Exercise: Return every line from the one with "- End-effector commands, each" through the one with "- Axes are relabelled", inclusive, exactly as it appears below.

# # #

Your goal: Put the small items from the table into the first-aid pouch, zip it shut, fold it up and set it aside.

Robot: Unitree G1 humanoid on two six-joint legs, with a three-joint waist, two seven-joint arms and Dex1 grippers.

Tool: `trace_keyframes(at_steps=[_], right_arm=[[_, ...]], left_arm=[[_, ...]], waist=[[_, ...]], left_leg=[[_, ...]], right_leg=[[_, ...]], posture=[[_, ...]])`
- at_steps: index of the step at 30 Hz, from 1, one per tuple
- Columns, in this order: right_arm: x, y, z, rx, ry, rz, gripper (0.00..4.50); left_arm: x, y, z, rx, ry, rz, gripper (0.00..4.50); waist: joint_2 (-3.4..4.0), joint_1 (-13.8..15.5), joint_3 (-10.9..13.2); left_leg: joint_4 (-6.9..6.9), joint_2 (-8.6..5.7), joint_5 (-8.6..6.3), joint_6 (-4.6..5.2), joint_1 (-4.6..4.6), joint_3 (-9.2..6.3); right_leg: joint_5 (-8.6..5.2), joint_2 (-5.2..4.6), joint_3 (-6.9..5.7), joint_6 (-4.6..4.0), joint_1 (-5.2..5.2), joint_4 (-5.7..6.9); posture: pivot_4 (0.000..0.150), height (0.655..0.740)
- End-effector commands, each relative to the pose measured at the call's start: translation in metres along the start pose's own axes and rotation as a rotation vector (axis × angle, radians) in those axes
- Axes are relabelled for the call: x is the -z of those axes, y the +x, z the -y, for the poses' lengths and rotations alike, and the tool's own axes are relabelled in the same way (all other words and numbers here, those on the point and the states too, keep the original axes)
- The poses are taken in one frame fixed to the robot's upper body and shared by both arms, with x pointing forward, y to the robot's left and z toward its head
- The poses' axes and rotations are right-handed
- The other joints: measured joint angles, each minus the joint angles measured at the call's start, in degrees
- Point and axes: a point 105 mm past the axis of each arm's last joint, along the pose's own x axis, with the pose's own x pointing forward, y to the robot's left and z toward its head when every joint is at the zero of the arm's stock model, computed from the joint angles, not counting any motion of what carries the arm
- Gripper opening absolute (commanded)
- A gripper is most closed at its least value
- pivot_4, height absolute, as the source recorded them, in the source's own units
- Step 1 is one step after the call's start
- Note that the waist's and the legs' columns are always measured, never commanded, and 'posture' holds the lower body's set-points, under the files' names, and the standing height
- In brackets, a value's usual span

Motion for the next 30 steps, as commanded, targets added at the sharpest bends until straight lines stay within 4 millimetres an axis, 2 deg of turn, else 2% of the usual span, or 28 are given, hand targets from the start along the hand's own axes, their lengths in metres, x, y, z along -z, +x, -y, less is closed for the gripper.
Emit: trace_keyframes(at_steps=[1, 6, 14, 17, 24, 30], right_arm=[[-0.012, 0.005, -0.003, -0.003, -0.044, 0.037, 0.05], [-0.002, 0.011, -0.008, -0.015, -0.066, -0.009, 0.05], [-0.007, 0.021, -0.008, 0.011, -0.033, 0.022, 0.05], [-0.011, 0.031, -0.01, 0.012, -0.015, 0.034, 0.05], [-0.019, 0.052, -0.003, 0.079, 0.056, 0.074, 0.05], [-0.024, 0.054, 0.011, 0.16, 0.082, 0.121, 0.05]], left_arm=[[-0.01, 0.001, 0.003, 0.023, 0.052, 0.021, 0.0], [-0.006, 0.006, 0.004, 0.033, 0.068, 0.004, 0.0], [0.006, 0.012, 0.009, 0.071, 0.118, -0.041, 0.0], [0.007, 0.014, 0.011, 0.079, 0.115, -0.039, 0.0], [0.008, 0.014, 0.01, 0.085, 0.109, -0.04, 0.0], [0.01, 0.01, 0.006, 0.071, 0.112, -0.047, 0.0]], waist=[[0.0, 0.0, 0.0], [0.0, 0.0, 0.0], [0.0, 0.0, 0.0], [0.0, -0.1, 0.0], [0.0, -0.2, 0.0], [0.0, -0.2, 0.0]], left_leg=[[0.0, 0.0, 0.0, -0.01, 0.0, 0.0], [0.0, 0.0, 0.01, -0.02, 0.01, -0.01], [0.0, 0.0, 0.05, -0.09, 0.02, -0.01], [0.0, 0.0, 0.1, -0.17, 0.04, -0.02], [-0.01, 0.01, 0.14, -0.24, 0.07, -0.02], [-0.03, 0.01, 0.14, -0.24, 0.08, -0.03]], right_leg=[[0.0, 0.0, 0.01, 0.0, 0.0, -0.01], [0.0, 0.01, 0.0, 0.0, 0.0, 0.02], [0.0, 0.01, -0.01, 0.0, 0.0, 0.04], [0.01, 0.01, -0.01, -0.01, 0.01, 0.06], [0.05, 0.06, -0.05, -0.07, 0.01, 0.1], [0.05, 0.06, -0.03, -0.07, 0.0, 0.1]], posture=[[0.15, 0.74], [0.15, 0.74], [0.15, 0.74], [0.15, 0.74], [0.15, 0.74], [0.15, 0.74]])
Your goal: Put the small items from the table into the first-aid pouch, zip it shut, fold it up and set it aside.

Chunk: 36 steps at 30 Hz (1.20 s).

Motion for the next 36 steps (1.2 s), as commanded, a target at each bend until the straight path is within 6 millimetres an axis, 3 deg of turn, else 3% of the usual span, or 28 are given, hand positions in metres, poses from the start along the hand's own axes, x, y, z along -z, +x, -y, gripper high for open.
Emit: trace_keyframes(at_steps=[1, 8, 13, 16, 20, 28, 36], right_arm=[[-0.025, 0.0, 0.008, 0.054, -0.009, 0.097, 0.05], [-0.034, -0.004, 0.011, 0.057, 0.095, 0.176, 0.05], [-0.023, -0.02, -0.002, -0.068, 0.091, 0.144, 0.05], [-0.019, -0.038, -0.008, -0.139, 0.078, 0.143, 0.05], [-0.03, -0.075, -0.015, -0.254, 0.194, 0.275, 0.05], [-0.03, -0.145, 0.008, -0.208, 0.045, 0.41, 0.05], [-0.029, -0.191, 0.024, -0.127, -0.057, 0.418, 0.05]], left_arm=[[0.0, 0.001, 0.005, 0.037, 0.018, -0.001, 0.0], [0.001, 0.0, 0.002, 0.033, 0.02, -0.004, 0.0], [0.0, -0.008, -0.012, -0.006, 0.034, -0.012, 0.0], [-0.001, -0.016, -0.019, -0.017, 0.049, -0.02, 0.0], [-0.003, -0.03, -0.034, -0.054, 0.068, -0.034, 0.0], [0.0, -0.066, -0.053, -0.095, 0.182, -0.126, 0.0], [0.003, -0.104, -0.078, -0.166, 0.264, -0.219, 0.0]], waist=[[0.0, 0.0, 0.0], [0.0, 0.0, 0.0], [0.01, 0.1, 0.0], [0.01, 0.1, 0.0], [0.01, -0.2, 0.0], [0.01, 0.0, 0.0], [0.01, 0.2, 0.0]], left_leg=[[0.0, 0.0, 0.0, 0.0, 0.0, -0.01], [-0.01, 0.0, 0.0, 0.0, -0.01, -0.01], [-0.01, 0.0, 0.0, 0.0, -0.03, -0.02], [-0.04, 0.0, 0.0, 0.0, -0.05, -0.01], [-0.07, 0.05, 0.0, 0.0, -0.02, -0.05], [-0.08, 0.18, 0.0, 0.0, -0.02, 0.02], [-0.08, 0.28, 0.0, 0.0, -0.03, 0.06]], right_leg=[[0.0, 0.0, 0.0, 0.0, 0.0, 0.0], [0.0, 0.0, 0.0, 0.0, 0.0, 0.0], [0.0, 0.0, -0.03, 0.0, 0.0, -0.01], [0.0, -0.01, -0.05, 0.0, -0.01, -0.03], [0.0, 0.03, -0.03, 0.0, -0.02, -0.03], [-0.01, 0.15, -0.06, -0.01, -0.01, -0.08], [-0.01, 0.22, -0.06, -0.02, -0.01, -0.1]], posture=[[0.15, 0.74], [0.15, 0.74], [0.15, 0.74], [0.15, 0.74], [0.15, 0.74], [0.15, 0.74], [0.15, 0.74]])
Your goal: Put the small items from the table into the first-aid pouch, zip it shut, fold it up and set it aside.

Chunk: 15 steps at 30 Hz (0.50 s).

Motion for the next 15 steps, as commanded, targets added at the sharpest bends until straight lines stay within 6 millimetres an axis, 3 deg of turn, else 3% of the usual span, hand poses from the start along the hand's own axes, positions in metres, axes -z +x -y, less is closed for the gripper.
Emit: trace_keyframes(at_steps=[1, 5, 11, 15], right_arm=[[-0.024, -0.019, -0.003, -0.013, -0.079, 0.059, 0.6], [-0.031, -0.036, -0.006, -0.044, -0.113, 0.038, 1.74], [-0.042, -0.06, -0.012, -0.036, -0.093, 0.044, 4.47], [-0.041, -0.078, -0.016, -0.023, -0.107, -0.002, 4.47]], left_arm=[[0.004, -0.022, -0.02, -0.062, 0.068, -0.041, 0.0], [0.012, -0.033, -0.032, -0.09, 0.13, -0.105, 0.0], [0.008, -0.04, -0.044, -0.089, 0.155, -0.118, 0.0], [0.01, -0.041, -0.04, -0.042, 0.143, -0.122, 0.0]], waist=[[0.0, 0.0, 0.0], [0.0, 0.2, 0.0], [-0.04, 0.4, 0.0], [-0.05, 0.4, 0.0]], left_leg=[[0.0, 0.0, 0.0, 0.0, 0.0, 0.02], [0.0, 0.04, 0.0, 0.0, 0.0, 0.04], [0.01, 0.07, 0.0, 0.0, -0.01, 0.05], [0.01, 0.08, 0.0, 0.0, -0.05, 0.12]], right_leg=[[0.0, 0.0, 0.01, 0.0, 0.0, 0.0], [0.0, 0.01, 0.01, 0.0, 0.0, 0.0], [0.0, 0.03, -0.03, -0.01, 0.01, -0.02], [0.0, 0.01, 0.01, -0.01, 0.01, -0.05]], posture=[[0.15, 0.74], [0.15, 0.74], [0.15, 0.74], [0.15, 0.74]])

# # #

Solution for this exercise:
- End-effector commands, each relative to the pose measured at the call's start: translation in metres along the start pose's own axes and rotation as a rotation vector (axis × angle, radians) in those axes
- Axes are relabelled for the call: x is the -z of those axes, y the +x, z the -y, for the poses' lengths and rotations alike, and the tool's own axes are relabelled in the same way (all other words and numbers here, those on the point and the states too, keep the original axes)

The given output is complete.